(Entries shown)

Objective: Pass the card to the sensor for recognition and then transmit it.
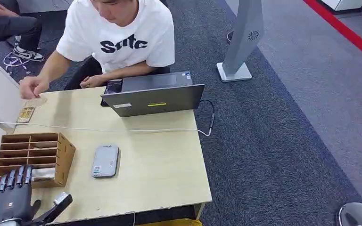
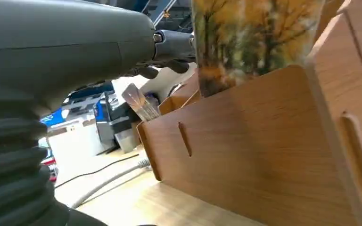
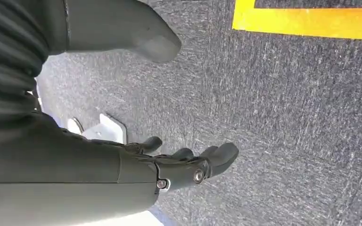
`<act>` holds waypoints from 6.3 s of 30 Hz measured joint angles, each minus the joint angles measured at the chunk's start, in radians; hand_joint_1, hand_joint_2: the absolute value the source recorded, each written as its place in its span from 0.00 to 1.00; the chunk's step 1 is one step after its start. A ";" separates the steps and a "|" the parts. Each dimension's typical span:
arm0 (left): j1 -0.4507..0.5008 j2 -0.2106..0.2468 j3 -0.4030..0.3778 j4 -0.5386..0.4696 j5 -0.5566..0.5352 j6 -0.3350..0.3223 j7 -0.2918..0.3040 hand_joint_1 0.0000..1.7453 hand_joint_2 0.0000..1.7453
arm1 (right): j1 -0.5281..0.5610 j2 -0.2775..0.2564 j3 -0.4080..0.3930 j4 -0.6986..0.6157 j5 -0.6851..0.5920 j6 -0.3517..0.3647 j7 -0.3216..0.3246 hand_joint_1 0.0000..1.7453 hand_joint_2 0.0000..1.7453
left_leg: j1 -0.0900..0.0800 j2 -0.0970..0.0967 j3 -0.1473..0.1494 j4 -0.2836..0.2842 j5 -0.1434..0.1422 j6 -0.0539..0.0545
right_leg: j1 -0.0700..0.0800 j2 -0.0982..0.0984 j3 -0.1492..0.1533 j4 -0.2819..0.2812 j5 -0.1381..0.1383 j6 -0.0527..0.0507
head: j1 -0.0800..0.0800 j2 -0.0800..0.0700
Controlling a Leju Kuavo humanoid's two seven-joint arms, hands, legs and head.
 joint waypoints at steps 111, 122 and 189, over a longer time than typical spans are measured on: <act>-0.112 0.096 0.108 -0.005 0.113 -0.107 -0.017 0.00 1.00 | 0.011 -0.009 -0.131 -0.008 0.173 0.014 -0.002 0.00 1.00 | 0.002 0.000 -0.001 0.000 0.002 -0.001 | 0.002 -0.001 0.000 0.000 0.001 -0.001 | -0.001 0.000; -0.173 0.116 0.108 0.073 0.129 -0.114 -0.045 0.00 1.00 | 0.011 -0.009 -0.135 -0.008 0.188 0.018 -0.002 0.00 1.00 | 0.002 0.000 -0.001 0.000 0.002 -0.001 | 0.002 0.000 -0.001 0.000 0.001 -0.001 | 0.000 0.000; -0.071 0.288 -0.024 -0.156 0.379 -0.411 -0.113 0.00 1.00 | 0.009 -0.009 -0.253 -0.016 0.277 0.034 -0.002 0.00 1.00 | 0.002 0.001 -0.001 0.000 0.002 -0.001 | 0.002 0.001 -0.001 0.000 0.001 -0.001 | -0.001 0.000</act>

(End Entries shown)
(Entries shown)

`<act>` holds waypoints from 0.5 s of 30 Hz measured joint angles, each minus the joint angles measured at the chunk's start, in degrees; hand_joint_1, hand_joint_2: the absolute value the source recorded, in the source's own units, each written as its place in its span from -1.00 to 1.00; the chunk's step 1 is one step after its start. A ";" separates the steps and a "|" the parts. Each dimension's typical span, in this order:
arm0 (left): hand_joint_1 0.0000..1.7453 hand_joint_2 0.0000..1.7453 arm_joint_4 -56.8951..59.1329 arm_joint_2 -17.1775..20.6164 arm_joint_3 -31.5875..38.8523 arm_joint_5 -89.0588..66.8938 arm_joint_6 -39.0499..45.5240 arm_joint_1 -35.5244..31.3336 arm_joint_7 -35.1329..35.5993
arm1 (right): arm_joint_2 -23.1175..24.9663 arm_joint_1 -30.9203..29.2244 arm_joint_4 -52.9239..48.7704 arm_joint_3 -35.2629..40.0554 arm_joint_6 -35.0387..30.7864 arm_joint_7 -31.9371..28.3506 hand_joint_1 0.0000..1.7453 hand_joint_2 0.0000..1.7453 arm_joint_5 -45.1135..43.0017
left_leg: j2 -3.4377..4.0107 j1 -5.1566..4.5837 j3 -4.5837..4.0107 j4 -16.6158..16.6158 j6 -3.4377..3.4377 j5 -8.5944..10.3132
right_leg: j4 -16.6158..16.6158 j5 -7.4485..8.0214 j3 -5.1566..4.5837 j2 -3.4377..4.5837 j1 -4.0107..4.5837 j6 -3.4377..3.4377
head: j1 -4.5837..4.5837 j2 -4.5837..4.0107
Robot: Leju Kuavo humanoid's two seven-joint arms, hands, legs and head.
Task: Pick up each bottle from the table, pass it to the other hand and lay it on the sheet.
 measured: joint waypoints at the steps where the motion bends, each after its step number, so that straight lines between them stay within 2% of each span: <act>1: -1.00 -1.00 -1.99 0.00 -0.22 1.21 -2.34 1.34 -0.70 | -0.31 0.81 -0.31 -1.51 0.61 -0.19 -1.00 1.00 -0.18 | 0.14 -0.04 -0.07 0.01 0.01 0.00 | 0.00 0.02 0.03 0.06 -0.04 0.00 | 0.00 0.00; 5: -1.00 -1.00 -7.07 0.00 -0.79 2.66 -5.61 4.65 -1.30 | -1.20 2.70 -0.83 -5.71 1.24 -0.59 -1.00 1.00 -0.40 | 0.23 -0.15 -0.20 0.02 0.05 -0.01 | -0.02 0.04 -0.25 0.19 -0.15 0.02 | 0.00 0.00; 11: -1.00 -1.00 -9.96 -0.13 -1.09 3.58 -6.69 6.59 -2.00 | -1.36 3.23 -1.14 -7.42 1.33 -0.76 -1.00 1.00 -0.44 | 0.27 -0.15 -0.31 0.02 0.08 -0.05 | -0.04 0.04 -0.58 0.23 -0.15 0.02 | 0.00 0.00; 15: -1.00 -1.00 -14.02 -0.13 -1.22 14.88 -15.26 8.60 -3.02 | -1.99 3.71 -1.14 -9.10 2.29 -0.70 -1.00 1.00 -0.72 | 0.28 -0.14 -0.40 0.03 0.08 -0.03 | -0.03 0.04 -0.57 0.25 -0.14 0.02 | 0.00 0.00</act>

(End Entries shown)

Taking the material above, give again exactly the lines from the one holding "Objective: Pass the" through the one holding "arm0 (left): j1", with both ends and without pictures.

Objective: Pass the card to the sensor for recognition and then transmit it.
`<act>` holds waypoints from 6.3 s of 30 Hz measured joint angles, each minus the joint angles measured at the chunk's start, in radians; hand_joint_1, hand_joint_2: the absolute value the source recorded, each written as its place in its span from 0.00 to 1.00; the chunk's step 1 is one step after its start. A ";" separates the steps and a "|" the parts. Each dimension's typical span:
arm0 (left): j1 -0.4507..0.5008 j2 -0.2106..0.2468 j3 -0.4030..0.3778 j4 -0.5386..0.4696 j5 -0.5566..0.5352 j6 -0.3350..0.3223 j7 -0.2918..0.3040 hand_joint_1 0.0000..1.7453 hand_joint_2 0.0000..1.7453

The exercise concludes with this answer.